Which lines of the entries contain the string "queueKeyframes"? Please find them and copy them.

*EXTRACTED MATERIAL:*

□ □ □ □

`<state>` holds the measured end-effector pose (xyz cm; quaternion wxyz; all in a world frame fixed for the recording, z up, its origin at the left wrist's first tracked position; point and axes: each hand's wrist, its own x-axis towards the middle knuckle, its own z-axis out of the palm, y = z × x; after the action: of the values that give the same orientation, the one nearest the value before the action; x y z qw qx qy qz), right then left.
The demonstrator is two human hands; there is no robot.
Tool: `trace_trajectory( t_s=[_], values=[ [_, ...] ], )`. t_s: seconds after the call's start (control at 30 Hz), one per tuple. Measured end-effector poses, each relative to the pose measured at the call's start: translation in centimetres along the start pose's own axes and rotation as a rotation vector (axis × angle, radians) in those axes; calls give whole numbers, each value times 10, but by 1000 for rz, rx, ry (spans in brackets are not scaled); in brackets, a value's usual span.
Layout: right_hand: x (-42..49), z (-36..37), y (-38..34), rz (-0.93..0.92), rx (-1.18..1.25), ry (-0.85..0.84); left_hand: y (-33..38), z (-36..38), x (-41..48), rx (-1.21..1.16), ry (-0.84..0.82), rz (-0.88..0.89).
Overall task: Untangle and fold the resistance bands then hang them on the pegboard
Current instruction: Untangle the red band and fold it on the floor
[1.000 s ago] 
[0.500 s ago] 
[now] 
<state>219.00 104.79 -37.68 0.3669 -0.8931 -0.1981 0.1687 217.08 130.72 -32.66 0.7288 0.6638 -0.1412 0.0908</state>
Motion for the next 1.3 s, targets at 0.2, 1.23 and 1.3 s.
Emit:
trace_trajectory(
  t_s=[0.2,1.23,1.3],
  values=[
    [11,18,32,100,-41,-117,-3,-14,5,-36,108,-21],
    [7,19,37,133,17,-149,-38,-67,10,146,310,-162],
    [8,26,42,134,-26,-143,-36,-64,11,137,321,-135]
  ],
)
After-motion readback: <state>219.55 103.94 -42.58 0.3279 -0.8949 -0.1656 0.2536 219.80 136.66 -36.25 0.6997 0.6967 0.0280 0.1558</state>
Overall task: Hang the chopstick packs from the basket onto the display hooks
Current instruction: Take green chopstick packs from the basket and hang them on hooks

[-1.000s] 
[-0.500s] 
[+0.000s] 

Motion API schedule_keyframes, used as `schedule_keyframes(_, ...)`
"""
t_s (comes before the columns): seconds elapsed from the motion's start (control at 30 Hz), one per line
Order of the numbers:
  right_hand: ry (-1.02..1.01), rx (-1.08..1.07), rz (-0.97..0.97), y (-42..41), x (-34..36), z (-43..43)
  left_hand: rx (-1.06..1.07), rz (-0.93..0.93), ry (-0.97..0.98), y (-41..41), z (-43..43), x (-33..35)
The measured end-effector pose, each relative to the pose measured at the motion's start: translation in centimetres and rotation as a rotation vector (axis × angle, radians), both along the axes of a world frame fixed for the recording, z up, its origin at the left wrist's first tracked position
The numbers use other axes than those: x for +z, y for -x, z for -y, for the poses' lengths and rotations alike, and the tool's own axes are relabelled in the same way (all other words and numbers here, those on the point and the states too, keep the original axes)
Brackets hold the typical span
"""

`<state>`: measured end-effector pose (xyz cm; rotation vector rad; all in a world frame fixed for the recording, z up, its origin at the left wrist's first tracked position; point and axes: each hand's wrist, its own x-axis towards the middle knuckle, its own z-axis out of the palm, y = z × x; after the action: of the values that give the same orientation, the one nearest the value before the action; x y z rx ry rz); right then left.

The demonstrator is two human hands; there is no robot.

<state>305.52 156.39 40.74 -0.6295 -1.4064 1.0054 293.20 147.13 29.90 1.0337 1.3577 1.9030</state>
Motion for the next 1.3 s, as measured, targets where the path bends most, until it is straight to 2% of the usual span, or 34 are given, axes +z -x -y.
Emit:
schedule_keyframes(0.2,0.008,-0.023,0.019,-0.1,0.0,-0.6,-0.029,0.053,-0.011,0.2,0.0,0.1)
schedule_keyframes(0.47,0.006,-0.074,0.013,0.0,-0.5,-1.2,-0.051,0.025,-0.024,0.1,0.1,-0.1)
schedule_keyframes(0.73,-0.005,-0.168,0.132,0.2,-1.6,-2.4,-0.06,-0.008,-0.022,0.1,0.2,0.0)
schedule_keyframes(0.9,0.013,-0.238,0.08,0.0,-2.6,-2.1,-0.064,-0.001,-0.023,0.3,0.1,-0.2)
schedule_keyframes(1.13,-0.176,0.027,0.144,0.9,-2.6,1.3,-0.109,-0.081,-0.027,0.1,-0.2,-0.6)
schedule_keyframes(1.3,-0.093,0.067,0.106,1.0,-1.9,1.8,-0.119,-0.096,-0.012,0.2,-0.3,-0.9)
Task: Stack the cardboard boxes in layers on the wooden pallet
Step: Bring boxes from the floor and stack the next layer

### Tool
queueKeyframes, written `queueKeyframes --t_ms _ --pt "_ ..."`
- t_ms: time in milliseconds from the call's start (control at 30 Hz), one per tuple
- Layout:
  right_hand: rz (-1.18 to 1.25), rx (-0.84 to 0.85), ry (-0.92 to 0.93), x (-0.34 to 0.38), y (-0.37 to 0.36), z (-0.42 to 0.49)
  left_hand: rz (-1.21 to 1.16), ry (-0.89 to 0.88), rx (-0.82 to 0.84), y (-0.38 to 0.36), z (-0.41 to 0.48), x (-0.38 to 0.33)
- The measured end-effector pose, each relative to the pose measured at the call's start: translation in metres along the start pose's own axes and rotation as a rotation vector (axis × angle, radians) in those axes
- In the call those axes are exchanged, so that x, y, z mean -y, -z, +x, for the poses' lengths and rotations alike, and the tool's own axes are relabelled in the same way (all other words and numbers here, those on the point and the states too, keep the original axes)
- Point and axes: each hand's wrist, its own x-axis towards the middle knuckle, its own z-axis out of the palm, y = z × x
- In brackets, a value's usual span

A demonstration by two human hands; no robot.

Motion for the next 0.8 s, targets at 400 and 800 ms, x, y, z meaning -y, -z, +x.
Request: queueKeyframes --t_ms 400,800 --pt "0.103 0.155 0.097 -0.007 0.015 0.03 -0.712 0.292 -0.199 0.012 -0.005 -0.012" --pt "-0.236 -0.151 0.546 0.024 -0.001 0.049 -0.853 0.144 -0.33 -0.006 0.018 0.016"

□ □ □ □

*OUTPUT OF THE TASK:*
queueKeyframes, written `queueKeyframes --t_ms _ --pt "_ ..."`
Request: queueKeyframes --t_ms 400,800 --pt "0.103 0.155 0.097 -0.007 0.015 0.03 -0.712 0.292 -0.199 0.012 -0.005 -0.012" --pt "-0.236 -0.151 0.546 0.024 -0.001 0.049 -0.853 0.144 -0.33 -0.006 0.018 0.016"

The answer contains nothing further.